LAUSR

Genetic admixture, resulting from the recombination between structural groups, is frequently encountered in breeding populations. In hybrid breeding, crossing admixed lines can generate substantial non-additive genetic variance and contrasted levels of inbreeding which can impact trait variation. This study aimed at testing recent methodological developments for the modelling of inbreeding and non-additive effects in order to increase prediction accuracy in admixed populations. Using two maize (Zea mays) populations of hybrids admixed between dent and flint heterotic groups, we compared a suite of five genomic prediction models incorporating (or not) parameters accounting for inbreeding and non-additive effects with the natural and orthogonal interaction approach (NOIA) in single and multi-environment contexts. In both populations, variance decompositions showed the strong impact of inbreeding on plant yield, height and flowering time which was supported by the superiority of prediction models incorporating this effect (+0.038 in predictive ability for mean yield).
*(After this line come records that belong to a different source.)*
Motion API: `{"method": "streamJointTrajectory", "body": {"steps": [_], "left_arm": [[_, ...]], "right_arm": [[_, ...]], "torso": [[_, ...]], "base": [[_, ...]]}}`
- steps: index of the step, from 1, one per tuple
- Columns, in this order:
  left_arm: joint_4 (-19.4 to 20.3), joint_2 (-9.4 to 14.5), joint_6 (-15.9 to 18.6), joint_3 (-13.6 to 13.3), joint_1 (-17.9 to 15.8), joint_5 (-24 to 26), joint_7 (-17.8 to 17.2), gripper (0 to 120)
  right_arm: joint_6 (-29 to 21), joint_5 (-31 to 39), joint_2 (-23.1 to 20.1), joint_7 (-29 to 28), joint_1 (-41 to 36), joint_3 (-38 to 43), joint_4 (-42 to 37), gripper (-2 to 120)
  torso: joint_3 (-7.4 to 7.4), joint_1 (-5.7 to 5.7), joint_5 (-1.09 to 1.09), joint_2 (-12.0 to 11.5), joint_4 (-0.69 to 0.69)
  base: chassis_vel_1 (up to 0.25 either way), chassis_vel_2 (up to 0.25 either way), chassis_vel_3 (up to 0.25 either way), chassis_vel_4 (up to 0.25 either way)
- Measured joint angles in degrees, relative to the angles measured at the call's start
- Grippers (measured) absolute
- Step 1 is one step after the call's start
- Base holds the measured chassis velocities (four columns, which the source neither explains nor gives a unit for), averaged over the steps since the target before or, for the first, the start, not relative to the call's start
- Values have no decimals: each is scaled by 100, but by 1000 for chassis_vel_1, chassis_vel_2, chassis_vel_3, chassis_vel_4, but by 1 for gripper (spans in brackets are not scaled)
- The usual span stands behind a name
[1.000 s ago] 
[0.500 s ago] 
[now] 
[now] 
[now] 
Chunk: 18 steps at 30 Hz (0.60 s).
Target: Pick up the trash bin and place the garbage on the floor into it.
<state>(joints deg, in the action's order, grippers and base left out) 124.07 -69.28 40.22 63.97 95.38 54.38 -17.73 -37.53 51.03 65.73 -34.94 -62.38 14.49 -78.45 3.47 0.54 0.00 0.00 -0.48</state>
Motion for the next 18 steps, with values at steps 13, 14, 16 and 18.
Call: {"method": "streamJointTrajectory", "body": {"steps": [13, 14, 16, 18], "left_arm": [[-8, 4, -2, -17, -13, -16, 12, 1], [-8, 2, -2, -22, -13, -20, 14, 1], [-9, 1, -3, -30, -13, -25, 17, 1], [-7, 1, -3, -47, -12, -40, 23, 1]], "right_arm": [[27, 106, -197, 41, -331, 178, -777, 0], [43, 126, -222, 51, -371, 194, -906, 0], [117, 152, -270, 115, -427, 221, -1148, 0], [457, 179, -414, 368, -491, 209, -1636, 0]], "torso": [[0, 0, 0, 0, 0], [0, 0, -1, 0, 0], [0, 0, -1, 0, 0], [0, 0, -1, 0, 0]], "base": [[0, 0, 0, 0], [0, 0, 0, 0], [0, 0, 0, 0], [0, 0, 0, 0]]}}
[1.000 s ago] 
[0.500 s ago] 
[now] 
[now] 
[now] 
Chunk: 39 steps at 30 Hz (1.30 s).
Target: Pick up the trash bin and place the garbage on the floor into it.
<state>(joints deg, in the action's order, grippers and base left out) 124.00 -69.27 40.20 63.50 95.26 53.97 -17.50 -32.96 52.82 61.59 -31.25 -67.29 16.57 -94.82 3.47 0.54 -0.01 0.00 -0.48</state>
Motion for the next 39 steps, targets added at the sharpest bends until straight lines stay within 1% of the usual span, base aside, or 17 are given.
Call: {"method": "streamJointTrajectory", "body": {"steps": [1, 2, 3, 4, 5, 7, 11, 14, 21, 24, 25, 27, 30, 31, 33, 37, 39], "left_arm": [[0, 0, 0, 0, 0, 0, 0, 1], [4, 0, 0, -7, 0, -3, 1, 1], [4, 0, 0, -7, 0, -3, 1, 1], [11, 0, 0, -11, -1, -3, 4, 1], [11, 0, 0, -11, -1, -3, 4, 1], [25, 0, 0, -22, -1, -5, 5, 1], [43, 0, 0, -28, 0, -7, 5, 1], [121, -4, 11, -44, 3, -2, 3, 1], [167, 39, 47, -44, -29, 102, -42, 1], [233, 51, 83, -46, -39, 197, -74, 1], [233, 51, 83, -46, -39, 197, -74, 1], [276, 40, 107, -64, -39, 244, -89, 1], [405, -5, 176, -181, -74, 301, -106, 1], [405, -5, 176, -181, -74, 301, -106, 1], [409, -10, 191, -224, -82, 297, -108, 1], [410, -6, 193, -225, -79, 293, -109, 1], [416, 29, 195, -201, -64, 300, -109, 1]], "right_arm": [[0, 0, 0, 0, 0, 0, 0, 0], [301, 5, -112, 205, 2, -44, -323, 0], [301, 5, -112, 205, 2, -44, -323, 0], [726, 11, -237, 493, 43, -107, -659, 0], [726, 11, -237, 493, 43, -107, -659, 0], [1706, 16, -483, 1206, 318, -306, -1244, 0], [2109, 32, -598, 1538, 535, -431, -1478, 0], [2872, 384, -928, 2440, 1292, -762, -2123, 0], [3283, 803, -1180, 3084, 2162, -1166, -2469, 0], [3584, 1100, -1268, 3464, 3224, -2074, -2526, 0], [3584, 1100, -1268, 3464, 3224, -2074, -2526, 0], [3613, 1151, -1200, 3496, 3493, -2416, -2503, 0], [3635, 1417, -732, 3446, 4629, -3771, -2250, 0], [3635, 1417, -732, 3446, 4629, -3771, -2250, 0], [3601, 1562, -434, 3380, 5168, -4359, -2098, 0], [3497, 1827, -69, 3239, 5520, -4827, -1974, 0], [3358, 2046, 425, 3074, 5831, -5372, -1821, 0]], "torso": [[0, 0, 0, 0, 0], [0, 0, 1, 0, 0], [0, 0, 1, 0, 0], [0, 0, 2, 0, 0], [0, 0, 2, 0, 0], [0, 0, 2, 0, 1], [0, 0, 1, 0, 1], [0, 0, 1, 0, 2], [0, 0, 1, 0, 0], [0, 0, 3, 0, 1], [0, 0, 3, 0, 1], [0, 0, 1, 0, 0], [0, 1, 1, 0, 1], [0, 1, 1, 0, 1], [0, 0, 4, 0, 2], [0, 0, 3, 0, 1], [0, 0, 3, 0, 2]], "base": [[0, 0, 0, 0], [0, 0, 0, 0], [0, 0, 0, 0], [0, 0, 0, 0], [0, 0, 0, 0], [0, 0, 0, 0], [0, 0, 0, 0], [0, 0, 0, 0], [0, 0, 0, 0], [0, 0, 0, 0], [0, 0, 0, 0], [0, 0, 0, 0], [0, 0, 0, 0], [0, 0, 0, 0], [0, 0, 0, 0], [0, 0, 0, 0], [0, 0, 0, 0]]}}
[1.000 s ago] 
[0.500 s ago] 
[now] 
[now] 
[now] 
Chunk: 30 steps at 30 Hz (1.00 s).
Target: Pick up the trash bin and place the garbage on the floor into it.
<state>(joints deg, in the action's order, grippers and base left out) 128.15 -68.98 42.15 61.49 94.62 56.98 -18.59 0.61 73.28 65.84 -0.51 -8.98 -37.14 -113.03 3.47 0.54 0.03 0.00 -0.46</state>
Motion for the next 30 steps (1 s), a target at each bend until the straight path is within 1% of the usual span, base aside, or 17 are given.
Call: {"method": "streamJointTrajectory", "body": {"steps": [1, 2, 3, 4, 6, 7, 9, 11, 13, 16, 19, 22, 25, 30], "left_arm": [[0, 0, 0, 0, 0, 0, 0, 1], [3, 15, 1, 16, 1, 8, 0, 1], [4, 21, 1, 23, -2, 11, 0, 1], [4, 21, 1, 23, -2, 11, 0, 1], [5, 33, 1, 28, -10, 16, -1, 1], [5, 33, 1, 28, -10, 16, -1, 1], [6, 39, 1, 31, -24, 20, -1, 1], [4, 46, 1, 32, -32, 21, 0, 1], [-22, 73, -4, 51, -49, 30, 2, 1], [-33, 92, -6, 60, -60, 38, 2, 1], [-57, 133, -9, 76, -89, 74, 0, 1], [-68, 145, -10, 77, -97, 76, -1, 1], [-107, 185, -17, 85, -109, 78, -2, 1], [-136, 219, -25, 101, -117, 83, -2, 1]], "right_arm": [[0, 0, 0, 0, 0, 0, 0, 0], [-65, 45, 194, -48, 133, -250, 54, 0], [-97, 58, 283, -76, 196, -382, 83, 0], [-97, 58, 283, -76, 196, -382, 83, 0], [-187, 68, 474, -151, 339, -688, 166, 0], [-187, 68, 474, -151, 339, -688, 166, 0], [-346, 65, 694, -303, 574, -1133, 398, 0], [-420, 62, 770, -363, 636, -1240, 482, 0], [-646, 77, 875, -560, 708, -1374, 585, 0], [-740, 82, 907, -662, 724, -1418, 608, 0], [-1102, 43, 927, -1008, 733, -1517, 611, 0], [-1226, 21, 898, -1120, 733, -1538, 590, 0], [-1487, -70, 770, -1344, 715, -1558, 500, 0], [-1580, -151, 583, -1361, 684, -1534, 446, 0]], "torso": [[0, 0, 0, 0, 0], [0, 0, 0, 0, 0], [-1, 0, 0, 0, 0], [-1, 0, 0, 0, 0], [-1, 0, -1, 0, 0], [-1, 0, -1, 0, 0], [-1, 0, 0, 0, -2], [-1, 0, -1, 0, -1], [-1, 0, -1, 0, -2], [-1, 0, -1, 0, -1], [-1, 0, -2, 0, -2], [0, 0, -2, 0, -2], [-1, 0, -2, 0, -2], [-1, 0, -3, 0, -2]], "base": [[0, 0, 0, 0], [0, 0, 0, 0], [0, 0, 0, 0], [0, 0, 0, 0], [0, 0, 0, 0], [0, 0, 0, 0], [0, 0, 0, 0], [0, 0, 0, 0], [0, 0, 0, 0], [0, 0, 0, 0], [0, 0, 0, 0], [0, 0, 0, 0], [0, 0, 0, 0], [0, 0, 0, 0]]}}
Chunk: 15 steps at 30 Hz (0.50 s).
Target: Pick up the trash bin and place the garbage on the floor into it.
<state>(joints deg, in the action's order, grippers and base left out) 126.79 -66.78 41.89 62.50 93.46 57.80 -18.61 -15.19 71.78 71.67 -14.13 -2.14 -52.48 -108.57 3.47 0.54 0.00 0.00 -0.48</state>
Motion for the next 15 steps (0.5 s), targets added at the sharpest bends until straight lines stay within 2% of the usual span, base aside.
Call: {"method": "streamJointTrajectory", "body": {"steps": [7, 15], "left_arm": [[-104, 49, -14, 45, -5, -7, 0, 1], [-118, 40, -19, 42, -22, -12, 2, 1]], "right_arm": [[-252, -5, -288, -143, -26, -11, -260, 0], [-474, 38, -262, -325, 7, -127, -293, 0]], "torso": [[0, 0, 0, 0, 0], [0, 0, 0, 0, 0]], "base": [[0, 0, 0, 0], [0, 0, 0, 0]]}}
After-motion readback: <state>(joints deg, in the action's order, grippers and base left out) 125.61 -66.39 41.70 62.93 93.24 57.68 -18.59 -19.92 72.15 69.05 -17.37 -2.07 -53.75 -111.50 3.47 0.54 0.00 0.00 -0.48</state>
In most cases dominance variance was reduced when inbreeding was accounted for. The model including additivity, dominance, epistasis and inbreeding effects appeared to be the most robust for prediction across traits and populations (+0.054 in predictive ability for mean yield). In a multi-environment context, we found that the inclusion of non-additive and inbreeding effects was advantageous when predicting hybrids not yet observed in any environment. Overall, comparing variance decompositions was helpful to guide model selection for genomic prediction. Finally, we recommend the use of models including inbreeding and non-additive parameters following the NOIA approach to increase prediction accuracy in admixed populations.